#### Description of the task:
Every line below from the one containing "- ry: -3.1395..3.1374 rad" through the one containing "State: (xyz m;" is to be printed exactly, with the pictures omitted.

#### Data for this task:
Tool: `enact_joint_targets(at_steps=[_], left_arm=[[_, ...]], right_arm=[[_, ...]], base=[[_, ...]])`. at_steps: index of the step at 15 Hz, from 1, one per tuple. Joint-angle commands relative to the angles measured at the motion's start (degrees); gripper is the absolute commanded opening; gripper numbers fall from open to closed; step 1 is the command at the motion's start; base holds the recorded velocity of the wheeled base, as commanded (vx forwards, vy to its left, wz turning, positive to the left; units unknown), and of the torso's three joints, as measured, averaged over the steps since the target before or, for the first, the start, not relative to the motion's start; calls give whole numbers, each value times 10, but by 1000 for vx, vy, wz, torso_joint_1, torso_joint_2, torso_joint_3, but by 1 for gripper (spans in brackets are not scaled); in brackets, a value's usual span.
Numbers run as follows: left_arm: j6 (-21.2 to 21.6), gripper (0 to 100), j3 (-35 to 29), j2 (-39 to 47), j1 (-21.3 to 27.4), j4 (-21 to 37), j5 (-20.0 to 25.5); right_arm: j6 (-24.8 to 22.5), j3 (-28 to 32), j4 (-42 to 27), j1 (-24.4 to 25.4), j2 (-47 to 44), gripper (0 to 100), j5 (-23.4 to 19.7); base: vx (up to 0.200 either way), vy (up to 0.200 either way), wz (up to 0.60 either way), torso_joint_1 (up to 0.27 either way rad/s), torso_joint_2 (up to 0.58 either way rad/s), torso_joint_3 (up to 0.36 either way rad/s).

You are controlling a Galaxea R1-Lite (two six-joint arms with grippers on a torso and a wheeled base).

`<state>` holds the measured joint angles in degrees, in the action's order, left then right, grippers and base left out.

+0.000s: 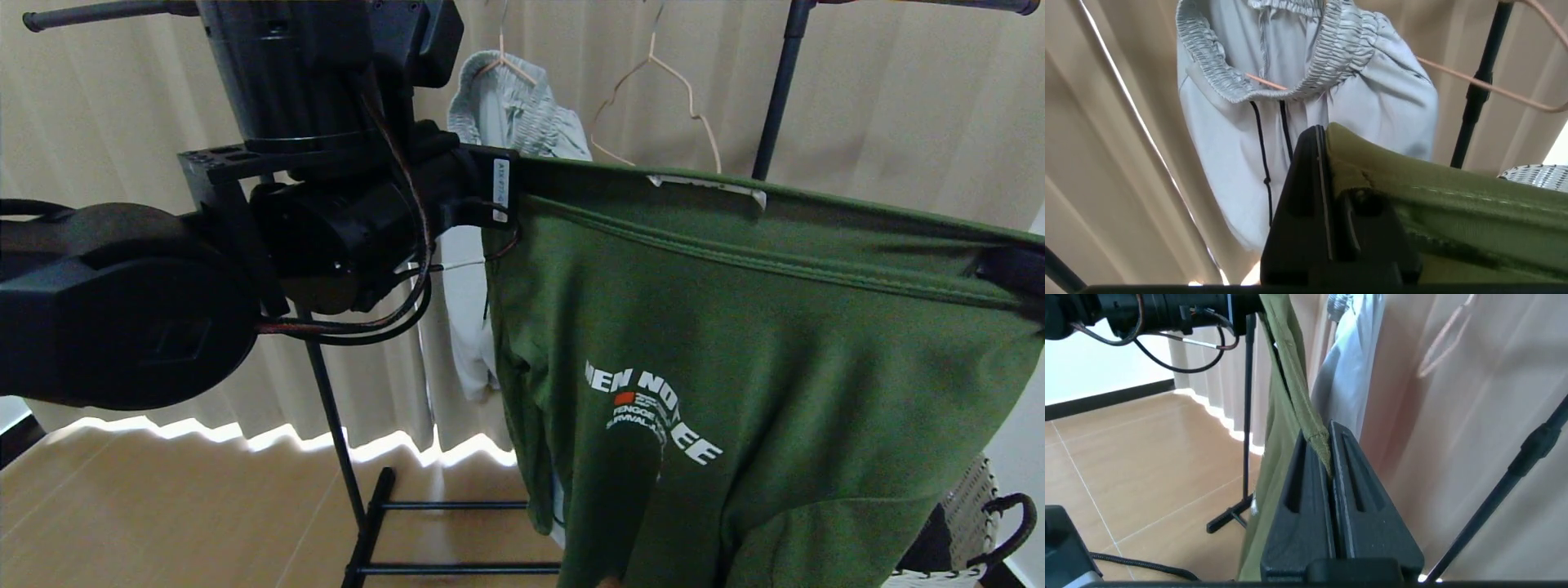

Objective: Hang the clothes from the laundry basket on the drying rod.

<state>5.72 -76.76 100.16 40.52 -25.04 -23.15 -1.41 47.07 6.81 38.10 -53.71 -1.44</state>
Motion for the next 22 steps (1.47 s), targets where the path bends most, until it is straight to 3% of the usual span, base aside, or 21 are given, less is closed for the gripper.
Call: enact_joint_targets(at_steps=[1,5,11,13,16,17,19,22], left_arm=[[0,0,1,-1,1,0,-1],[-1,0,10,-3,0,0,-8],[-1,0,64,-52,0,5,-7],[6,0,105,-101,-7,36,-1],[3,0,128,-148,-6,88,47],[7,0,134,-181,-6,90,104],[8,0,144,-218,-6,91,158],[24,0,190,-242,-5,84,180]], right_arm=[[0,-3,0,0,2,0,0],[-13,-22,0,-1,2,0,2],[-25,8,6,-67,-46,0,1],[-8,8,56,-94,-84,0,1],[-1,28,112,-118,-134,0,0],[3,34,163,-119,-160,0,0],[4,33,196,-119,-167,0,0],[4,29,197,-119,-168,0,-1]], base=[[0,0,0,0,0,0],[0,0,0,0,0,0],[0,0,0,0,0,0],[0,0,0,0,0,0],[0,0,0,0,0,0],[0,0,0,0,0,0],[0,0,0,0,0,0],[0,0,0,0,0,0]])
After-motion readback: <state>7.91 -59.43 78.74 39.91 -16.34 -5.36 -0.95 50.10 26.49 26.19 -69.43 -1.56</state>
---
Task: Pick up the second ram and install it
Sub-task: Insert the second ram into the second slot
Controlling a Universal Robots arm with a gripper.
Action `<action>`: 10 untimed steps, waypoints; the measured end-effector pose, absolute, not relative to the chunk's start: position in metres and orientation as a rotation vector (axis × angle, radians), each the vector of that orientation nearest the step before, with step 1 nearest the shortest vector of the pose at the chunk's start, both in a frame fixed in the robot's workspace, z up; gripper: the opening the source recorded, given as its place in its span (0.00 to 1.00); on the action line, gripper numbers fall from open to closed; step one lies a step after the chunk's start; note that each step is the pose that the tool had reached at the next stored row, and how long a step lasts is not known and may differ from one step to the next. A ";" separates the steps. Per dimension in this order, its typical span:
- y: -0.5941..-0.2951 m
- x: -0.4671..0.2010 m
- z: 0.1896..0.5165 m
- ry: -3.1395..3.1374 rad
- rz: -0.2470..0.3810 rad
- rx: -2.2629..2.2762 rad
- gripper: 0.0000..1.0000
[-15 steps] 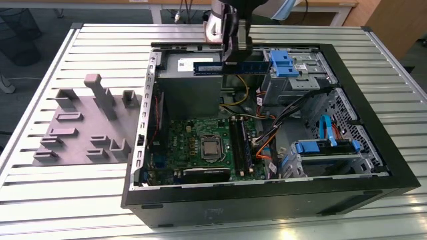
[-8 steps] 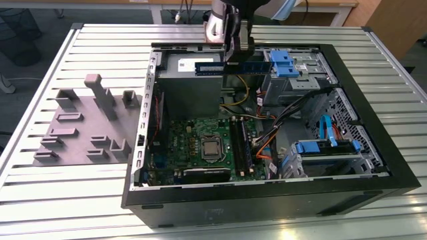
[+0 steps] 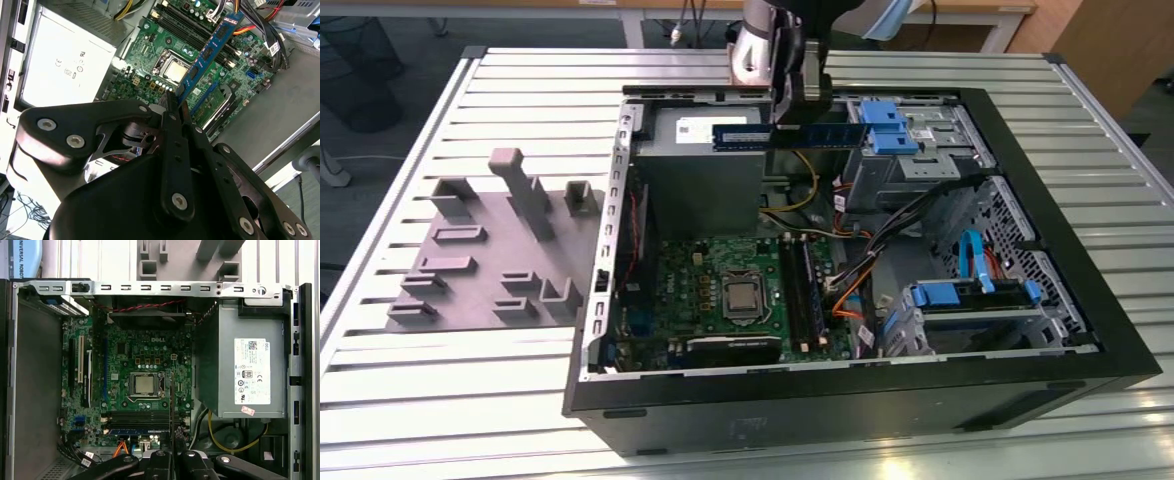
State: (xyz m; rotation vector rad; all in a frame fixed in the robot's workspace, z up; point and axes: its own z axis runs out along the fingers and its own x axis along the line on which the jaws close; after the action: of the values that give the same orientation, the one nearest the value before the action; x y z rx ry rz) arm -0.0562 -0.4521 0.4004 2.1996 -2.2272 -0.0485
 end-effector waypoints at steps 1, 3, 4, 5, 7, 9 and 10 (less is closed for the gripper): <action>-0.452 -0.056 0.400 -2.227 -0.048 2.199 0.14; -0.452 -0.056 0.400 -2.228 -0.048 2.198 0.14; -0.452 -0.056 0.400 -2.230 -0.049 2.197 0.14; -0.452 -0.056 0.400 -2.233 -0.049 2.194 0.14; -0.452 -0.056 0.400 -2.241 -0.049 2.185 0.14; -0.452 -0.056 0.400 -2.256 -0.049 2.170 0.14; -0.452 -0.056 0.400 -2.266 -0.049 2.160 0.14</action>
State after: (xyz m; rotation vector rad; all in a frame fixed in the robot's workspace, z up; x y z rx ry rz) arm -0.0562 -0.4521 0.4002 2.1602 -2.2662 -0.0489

#### Result of the task:
- ry: -3.1395..3.1374 rad
- rz: -0.2470..0.3810 rad
- rx: -2.2629..2.2762 rad
- gripper: 0.0000..1.0000
[-15 steps] 
[-8 steps] 
[+0 steps] 
State: (xyz m; rotation vector rad; all in a frame fixed in the robot's workspace, z up; point and axes: its own z axis runs out along the fingers and its own x axis along the line on which the jaws close; after the action: of the values that give the same orientation, the one nearest the value before the action; x y z rx ry rz) arm -0.0562 -0.4521 0.4004 2.1996 -2.2272 -0.0485

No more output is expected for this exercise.